Monday, January 25, 2010
I've been guest-blogging over at Concurring Opinions, and I have a few posts discussing how courts ought to make sense of federal pleading standards after Ashcroft v. Iqbal, what lower courts are actually doing, and the bills now pending in Congress to legislatively override Iqbal. Here are the links to Part 1, Part 2, and Part 3.
These posts summarize and build on some of the arguments in my article, The Pleading Problem, 62 Stanford L. Rev. ___ (forthcoming May 2010), the latest draft of which is up on SSRN. Here's the abstract:
Federal pleading standards are in crisis. The Supreme Court's recent decisions in Bell Atlantic Corp. v. Twombly and Ashcroft v. Iqbal have the potential to upend civil litigation as we know it. What is urgently needed is a theory of pleading that can bring Twombly and Iqbal into alignment with the text of the Federal Rules of Civil Procedure and a half-century worth of Supreme Court precedent, while providing a coherent methodology that preserves access to the courts and allows pleadings to continue to play their appropriate role in the adjudicative process. This article provides that theory. It develops a new paradigm -- plain pleading -- as an alternative to both notice pleading (which the pre-Twombly era was widely understood to endorse) and plausibility pleading (which many read Twombly and Iqbal to endorse). As a functional matter, this new paradigm is largely consistent with notice pleading, but it stands on firmer textual footing and avoids some of the conceptual problems that arise when notice is the exclusive frame of reference. Moreover, it is able to reconcile Twombly and Iqbalwith pre-Twombly authority.

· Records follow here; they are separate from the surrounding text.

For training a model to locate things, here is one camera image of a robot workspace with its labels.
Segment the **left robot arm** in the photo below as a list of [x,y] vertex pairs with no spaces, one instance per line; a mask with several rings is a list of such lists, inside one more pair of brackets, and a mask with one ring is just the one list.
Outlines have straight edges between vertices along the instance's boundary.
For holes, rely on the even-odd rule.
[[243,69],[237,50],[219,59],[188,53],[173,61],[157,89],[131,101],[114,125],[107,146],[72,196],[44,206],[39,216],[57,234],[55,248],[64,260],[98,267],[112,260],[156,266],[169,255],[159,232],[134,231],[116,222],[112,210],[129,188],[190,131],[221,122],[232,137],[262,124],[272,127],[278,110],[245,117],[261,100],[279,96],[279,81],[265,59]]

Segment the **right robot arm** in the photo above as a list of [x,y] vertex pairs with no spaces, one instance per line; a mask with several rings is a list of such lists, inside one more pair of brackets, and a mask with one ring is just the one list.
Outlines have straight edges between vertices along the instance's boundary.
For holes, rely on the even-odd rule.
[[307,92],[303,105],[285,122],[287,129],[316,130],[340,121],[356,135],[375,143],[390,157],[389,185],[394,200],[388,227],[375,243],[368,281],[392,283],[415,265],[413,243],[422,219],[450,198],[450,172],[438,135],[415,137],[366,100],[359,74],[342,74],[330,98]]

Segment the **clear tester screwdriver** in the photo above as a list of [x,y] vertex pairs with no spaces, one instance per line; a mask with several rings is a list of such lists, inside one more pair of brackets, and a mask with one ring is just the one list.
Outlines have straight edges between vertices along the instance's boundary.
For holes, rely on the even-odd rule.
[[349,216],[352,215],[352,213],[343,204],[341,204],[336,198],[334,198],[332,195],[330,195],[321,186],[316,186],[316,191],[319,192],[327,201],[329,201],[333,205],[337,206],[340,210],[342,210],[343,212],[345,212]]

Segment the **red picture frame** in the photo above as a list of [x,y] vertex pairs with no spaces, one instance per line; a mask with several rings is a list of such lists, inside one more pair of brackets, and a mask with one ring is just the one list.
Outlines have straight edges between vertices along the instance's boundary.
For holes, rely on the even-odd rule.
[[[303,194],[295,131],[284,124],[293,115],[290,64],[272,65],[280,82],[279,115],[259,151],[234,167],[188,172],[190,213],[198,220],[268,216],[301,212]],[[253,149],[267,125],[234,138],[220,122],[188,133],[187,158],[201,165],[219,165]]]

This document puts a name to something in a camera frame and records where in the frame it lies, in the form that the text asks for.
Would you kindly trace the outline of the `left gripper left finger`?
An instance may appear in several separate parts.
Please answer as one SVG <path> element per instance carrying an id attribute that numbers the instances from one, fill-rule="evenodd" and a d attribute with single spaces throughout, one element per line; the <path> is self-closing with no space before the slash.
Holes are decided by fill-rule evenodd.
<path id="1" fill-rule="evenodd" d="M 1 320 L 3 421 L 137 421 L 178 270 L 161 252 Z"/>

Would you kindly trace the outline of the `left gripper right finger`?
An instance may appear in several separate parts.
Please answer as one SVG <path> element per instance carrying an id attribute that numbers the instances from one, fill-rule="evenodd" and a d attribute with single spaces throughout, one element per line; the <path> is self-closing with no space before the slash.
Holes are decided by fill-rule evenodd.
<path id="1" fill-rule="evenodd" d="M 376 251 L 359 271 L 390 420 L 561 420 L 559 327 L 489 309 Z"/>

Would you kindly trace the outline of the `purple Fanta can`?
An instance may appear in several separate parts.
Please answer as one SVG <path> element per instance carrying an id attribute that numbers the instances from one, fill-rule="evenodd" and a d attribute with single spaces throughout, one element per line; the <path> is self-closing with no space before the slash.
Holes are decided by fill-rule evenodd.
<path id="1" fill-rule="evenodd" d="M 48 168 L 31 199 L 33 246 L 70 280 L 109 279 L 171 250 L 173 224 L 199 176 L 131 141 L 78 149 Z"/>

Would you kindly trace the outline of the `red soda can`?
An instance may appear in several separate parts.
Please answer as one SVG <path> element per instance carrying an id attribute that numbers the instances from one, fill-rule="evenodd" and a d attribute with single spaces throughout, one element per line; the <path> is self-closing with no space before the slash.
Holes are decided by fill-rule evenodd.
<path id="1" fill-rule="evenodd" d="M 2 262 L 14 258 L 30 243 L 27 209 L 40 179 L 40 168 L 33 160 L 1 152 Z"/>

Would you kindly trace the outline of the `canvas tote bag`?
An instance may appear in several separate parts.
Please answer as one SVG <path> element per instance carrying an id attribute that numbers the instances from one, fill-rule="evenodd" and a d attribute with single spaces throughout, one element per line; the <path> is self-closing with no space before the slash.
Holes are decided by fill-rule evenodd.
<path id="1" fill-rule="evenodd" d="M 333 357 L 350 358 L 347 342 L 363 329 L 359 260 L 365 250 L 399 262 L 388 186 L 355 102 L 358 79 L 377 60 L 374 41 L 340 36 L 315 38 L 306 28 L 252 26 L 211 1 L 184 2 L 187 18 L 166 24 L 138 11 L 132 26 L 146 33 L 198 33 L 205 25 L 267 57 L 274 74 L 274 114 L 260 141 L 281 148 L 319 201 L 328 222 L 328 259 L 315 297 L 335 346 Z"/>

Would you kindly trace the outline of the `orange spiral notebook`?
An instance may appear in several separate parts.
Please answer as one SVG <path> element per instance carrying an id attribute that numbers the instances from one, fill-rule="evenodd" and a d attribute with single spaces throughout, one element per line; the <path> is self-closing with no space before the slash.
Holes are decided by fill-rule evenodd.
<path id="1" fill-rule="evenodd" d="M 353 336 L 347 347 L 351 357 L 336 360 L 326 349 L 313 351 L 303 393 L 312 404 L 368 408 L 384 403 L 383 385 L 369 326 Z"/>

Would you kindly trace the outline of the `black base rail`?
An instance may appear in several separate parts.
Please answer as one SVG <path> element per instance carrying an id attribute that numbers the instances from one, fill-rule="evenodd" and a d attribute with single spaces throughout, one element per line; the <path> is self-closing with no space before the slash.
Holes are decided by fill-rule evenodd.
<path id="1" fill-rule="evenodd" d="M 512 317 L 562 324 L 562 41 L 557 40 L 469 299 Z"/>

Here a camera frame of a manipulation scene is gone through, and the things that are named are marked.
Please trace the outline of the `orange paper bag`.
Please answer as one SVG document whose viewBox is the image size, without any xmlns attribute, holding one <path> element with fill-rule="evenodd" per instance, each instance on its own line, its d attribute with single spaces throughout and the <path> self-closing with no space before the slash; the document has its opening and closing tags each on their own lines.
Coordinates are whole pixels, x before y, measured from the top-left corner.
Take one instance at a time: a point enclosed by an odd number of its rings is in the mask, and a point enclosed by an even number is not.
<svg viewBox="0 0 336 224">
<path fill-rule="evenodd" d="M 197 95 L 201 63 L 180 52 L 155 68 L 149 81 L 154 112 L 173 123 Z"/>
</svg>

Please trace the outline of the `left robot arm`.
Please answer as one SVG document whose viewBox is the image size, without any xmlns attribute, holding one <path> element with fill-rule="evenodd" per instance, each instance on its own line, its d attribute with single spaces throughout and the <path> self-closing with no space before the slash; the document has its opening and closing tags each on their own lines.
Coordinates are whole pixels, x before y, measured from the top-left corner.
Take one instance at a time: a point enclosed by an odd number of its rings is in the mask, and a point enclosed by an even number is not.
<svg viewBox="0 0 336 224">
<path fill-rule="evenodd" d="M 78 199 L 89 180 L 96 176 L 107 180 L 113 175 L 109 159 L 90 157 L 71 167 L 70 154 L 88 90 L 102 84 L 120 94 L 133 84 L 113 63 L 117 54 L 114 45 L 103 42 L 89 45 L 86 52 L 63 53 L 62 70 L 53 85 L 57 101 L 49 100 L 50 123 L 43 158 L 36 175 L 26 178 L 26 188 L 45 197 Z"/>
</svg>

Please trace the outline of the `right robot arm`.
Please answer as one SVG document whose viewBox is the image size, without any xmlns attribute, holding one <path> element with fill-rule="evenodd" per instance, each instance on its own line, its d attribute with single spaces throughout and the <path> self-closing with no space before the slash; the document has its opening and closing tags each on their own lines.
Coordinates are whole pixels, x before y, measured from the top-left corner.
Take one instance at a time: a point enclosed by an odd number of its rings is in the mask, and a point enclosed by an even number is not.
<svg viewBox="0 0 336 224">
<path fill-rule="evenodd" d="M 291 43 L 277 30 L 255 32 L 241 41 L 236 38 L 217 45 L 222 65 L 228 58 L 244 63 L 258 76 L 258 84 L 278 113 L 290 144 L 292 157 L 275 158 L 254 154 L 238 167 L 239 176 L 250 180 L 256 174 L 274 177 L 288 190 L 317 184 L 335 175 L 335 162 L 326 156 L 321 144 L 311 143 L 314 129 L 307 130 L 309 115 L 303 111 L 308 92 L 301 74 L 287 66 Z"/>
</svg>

A careful reading of Twombly and Iqbal undermines the conventional wisdom that they require a stricter approach to pleading. First, Twombly and Iqbaldid not overrule the most significant pre-Twombly authorities. The only aspect of prior case law that these decisions set aside was a misunderstood 50-year-old phrase whose real meaning was never called into question. Furthermore, Iqbal's two-step analysis confirms that the problematic plausibility standard employed in Twombly and Iqbalis neither the primary inquiry at the pleadings phase nor a necessary one. The threshold issue is whether a crucial allegation in a complaint may be disregarded as "conclusory"; then and only then does the "plausibility" of an entitlement relief become dispositive. While there remains some uncertainty about what conclusory means, authoritative pre-Twombly sources -- the Federal Rules, their Forms, and Supreme Court decisions that remain good law -- foreclose any definition that would give courts drastic new powers to disregard allegations at the pleadings phase.